YOUR TASK: In the data below, find the line with "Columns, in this" and the line with "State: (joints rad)", then restate both and every line between them exactly, minus the pictures.

DATA:
..............................
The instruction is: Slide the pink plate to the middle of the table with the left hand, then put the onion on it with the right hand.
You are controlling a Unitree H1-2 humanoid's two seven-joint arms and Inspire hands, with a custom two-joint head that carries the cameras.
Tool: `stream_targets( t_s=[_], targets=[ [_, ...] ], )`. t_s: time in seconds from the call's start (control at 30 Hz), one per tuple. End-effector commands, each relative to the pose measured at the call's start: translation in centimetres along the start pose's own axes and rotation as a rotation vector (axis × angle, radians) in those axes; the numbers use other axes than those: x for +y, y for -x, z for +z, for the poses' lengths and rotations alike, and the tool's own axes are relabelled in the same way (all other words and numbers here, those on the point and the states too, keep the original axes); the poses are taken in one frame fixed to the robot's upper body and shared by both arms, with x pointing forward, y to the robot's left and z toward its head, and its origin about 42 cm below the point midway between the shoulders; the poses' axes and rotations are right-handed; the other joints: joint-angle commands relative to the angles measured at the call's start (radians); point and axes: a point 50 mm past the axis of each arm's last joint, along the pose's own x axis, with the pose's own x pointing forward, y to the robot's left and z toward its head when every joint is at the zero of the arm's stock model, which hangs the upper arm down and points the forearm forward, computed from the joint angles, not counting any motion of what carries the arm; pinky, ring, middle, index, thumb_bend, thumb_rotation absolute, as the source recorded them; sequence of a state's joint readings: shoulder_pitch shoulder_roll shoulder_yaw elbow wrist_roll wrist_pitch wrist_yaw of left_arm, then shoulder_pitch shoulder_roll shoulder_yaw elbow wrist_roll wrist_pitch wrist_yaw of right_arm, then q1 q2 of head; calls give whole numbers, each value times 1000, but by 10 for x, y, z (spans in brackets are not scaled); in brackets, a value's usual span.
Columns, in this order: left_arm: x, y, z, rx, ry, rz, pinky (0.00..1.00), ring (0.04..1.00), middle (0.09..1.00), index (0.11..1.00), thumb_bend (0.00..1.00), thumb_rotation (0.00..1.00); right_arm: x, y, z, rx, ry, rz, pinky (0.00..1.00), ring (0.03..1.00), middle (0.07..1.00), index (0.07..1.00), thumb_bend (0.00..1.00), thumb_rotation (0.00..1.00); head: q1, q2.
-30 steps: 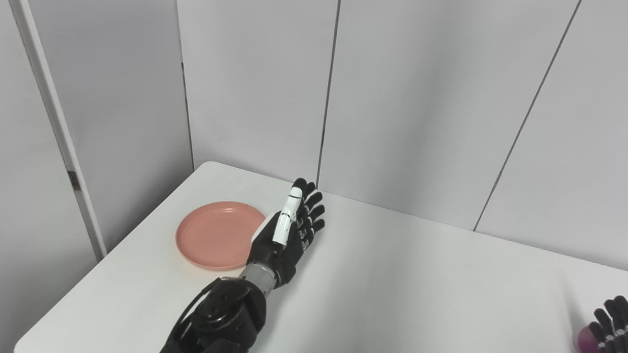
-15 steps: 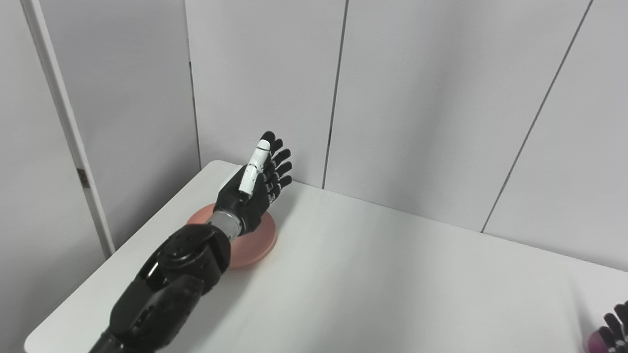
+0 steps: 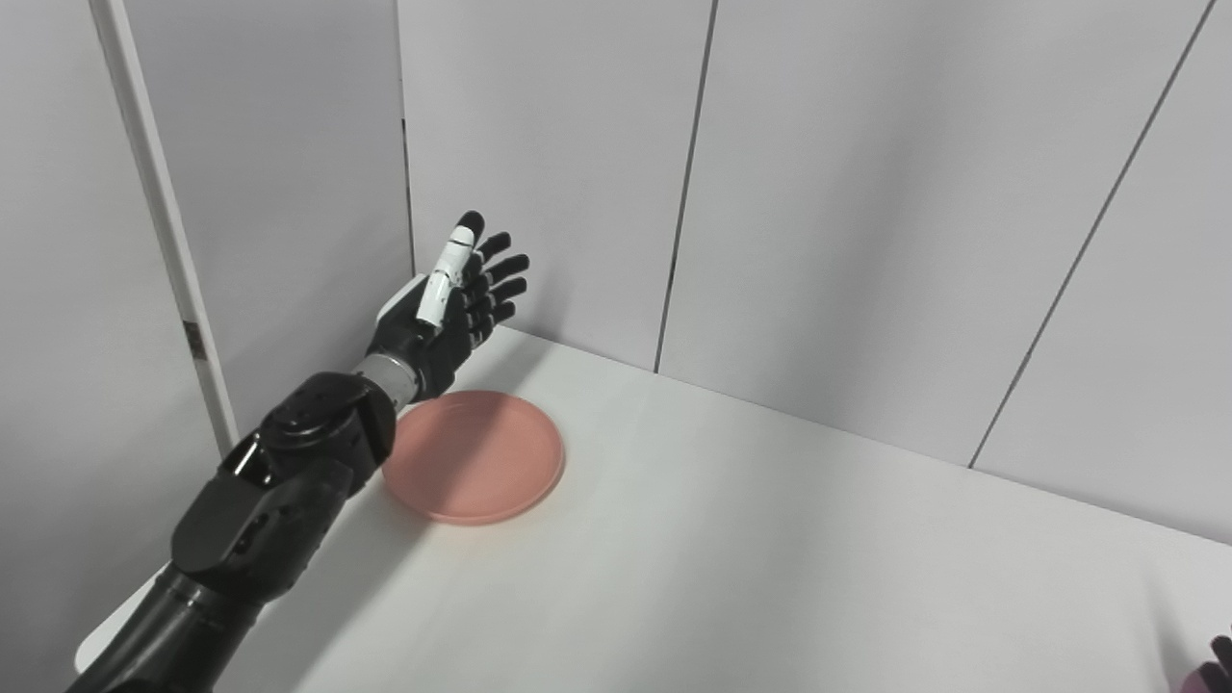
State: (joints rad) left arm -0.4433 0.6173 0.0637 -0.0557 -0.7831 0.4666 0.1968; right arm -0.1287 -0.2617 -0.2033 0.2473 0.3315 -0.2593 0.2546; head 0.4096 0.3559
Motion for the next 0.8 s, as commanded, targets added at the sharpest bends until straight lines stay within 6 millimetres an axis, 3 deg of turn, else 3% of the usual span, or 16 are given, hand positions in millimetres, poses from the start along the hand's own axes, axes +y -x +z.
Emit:
stream_targets(
  t_s=[0.0,0.17,0.43,0.77],
  targets=[
    [11,-8,32,-68,-22,-4,1000,951,916,923,677,1000,-1,51,-50,204,-56,-53,1000,1000,1000,1000,836,1000,0,2],
    [38,-16,30,-46,-4,45,946,909,879,887,681,990,-3,51,-51,203,-52,-49,1000,1000,1000,1000,828,1000,1,3],
    [75,-28,16,-75,52,41,951,904,882,936,691,989,-2,52,-49,206,-41,-53,1000,1000,1000,1000,837,1000,-4,9],
    [102,-38,-12,-100,77,42,859,863,868,934,730,935,-3,53,-48,207,-42,-54,1000,1000,1000,1000,833,1000,-11,13]
  ],
)
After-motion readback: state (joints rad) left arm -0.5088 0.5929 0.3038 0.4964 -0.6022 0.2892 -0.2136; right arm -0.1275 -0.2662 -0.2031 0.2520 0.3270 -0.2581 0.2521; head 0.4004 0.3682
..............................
WORKED SOLUTION:
Columns, in this order: left_arm: x, y, z, rx, ry, rz, pinky (0.00..1.00), ring (0.04..1.00), middle (0.09..1.00), index (0.11..1.00), thumb_bend (0.00..1.00), thumb_rotation (0.00..1.00); right_arm: x, y, z, rx, ry, rz, pinky (0.00..1.00), ring (0.03..1.00), middle (0.07..1.00), index (0.07..1.00), thumb_bend (0.00..1.00), thumb_rotation (0.00..1.00); head: q1, q2.
-30 steps: 
-15 steps: 
+0 steps: 
State: (joints rad) left arm -0.4433 0.6173 0.0637 -0.0557 -0.7831 0.4666 0.1968; right arm -0.1287 -0.2617 -0.2033 0.2473 0.3315 -0.2593 0.2546; head 0.4096 0.3559

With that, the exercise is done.